Institute of Cognitive Neuroscience, University College London, 17 Queen Square, London WC1N 3AR, UK.
Neuropsychologia. 2012 Apr;50(5):762-76. doi: 10.1016/j.neuropsychologia.2012.01.010. Epub 2012 Jan 17.
Speech comprehension is a complex human skill, the performance of which requires the perceiver to combine information from several sources - e.g. voice, face, gesture, linguistic context - to achieve an intelligible and interpretable percept. We describe a functional imaging investigation of how auditory, visual and linguistic information interact to facilitate comprehension. Our specific aims were to investigate the neural responses to these different information sources, alone and in interaction, and further to use behavioural speech comprehension scores to address sites of intelligibility-related activation in multifactorial speech comprehension. In fMRI, participants passively watched videos of spoken sentences, in which we varied Auditory Clarity (with noise-vocoding), Visual Clarity (with Gaussian blurring) and Linguistic Predictability. Main effects of enhanced signal with increased auditory and visual clarity were observed in overlapping regions of posterior STS. Two-way interactions of the factors (auditory × visual, auditory × predictability) in the neural data were observed outside temporal cortex, where positive signal change in response to clearer facial information and greater semantic predictability was greatest at intermediate levels of auditory clarity. Overall changes in stimulus intelligibility by condition (as determined using an independent behavioural experiment) were reflected in the neural data by increased activation predominantly in bilateral dorsolateral temporal cortex, as well as inferior frontal cortex and left fusiform gyrus. Specific investigation of intelligibility changes at intermediate auditory clarity revealed a set of regions, including posterior STS and fusiform gyrus, showing enhanced responses to both visual and linguistic information. Finally, an individual differences analysis showed that greater comprehension performance in the scanning participants (measured in a post-scan behavioural test) were associated with increased activation in left inferior frontal gyrus and left posterior STS. The current multimodal speech comprehension paradigm demonstrates recruitment of a wide comprehension network in the brain, in which posterior STS and fusiform gyrus form sites for convergence of auditory, visual and linguistic information, while left-dominant sites in temporal and frontal cortex support successful comprehension.

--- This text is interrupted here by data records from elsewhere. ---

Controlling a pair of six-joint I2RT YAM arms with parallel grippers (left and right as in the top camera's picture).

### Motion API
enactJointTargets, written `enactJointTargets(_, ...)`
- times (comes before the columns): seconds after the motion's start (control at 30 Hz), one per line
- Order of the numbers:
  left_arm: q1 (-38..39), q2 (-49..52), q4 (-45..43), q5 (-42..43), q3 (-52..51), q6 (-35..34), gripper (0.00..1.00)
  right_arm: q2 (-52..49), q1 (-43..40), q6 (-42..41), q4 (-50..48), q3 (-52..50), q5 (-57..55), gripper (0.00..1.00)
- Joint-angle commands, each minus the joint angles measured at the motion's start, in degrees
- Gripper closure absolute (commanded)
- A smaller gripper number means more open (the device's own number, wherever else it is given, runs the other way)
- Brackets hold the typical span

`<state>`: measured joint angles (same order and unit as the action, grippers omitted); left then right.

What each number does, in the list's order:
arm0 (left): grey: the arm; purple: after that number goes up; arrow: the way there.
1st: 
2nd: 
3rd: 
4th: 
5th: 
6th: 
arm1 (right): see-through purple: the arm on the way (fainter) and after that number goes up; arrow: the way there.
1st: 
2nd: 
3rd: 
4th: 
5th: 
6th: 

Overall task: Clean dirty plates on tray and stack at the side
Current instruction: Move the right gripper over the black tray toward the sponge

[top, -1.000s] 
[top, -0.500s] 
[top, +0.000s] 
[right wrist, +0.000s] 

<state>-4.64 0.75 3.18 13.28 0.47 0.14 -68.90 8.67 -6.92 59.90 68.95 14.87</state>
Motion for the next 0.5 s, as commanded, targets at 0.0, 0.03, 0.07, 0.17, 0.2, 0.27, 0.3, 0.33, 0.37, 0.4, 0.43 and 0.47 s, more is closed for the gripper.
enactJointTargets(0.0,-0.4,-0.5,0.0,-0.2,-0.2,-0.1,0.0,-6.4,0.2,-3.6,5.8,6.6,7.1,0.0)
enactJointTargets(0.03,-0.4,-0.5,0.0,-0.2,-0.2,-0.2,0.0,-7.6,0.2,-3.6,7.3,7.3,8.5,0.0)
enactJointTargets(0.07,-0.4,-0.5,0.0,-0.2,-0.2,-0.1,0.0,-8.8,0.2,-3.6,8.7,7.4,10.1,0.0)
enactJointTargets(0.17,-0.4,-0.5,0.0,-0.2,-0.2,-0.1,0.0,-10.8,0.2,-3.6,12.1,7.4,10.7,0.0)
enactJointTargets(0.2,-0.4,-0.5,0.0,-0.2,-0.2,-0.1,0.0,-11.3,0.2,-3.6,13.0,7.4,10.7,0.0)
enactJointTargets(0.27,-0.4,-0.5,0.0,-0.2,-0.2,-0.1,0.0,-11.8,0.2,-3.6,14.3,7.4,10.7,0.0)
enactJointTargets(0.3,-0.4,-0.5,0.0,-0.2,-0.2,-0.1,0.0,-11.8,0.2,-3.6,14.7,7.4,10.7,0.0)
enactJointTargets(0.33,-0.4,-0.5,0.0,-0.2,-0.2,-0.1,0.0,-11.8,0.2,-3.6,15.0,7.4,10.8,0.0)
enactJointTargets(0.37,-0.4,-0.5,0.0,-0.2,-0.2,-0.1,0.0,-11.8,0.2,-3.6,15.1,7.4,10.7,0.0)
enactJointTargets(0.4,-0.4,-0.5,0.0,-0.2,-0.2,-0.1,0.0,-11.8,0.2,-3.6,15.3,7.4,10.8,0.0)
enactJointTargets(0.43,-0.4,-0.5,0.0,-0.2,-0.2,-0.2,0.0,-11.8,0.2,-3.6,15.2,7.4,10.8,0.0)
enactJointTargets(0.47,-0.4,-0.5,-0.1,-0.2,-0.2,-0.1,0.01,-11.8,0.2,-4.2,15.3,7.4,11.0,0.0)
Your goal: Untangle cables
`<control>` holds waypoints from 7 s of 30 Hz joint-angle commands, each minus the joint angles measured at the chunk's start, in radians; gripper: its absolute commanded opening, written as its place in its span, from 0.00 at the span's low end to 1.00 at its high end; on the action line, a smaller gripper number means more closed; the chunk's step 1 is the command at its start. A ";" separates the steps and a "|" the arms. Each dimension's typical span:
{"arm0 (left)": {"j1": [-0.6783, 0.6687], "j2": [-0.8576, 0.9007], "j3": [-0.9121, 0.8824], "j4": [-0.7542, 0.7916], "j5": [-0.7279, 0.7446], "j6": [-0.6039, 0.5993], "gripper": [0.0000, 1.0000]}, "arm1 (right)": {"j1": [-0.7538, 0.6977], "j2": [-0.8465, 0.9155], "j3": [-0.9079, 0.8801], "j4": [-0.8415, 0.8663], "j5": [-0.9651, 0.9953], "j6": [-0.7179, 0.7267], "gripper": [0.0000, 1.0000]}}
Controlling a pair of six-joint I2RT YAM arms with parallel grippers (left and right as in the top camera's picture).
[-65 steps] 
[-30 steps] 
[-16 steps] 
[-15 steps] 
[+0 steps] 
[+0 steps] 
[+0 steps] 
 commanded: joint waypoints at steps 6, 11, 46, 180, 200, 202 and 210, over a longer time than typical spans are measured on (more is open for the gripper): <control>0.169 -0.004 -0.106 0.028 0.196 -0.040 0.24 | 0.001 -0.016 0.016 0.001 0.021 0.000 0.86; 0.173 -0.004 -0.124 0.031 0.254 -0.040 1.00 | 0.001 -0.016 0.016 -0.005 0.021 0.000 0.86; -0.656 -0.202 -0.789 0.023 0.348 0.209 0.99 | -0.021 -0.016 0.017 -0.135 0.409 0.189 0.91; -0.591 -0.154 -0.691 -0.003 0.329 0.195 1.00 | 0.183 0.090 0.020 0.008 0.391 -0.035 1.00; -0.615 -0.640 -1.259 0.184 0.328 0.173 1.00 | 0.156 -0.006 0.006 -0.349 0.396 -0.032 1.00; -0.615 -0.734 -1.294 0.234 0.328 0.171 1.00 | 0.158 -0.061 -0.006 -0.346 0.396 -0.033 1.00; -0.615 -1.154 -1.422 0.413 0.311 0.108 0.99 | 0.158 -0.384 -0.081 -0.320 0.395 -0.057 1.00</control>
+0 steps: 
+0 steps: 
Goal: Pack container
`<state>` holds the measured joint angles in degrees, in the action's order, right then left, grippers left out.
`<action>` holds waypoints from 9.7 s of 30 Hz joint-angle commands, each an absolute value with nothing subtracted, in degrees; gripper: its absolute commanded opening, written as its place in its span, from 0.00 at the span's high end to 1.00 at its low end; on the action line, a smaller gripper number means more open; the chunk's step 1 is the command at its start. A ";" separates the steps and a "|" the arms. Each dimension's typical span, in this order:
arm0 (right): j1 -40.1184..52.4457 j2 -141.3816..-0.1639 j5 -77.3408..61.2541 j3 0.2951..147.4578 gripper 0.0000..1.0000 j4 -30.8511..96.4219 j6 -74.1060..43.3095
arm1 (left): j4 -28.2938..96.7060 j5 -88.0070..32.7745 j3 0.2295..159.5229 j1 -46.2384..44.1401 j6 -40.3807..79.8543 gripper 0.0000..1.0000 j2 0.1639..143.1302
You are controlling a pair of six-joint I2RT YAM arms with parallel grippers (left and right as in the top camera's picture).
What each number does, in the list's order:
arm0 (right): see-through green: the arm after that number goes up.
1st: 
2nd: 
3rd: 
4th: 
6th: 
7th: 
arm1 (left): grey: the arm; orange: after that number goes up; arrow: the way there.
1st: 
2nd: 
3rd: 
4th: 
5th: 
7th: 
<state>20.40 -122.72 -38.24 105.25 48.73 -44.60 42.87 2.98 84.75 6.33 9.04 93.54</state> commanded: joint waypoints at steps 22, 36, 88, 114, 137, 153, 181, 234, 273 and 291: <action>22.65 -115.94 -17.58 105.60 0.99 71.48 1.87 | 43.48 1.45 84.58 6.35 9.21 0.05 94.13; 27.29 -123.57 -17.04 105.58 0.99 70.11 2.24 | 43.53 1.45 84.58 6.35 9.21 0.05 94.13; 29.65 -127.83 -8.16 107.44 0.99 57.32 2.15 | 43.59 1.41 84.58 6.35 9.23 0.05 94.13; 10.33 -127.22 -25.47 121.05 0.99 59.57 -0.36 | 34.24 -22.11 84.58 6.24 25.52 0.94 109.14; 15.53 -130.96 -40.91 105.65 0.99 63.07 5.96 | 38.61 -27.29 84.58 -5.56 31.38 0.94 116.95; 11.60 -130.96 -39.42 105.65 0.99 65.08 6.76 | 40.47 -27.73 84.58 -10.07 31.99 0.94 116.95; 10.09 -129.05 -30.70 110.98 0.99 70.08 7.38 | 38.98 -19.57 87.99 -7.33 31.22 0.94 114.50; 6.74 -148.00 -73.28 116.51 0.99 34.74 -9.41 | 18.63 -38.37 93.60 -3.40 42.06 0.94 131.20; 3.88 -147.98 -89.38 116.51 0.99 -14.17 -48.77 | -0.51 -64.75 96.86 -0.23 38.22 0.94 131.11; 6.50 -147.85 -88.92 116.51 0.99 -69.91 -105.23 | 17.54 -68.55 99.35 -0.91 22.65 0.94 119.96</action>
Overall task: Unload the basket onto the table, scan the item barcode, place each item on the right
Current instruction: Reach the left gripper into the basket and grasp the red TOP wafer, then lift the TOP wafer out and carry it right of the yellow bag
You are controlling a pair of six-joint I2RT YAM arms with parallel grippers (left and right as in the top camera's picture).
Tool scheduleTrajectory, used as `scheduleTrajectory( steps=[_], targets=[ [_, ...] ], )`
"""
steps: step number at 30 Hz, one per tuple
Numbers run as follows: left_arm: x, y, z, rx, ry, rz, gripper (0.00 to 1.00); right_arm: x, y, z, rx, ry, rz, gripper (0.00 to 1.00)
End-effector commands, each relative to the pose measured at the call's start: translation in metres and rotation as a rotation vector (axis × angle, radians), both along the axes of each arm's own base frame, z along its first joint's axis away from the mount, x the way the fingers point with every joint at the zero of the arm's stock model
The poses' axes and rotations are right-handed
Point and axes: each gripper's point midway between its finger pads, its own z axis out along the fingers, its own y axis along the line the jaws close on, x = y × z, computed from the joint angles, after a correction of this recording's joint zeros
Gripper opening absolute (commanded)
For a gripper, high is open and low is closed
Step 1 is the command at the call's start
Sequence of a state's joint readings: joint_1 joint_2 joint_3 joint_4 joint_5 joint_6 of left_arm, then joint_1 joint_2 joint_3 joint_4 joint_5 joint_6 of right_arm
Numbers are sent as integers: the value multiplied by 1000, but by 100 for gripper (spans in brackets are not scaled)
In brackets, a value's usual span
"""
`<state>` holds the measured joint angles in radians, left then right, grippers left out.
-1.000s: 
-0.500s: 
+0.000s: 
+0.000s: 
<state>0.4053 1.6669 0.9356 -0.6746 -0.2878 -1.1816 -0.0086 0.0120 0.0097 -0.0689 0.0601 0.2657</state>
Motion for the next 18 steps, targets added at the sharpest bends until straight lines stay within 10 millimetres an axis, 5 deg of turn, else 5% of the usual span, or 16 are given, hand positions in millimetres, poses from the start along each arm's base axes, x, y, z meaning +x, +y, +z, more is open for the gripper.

言语理解是一项复杂的人类技能,其表现需要感知者结合来自多个来源的信息,例如声音、面部、姿势、语言语境,以获得可理解和可解释的感知。我们描述了一项功能成像研究,探讨听觉、视觉和语言信息如何相互作用以促进理解。我们的具体目标是研究这些不同信息源单独和相互作用时的神经反应,并进一步使用行为言语理解分数来解决多因素言语理解中与可理解性相关的激活部位。在 fMRI 中,参与者被动观看口语句子的视频,我们在这些句子中改变听觉清晰度(带噪声编码)、视觉清晰度(带高斯模糊)和语言可预测性。在后部 STS 重叠区域观察到信号增强与听觉和视觉清晰度增加的主要效应。在颞叶皮层之外观察到因素(听觉×视觉、听觉×可预测性)的双向相互作用,在这些区域,对更清晰的面部信息和更大语义可预测性的反应中,信号变化的正性在中等听觉清晰度水平最大。通过条件(通过独立行为实验确定)改变刺激的可理解性,在神经数据中反映为双侧背外侧颞叶皮层、下额前皮层和左侧梭状回的激活增加。对中等听觉清晰度的可理解性变化的具体研究表明,一组区域,包括后部 STS 和梭状回,对视觉和语言信息均表现出增强的反应。最后,个体差异分析表明,扫描参与者(在扫描后的行为测试中测量)的理解表现越好,左额下回和左后部 STS 的激活就越大。当前的多模态言语理解范式表明,大脑中广泛的理解网络被招募,其中后部 STS 和梭状回形成听觉、视觉和语言信息汇聚的部位,而颞叶和额叶皮层的左侧优势部位支持成功的理解。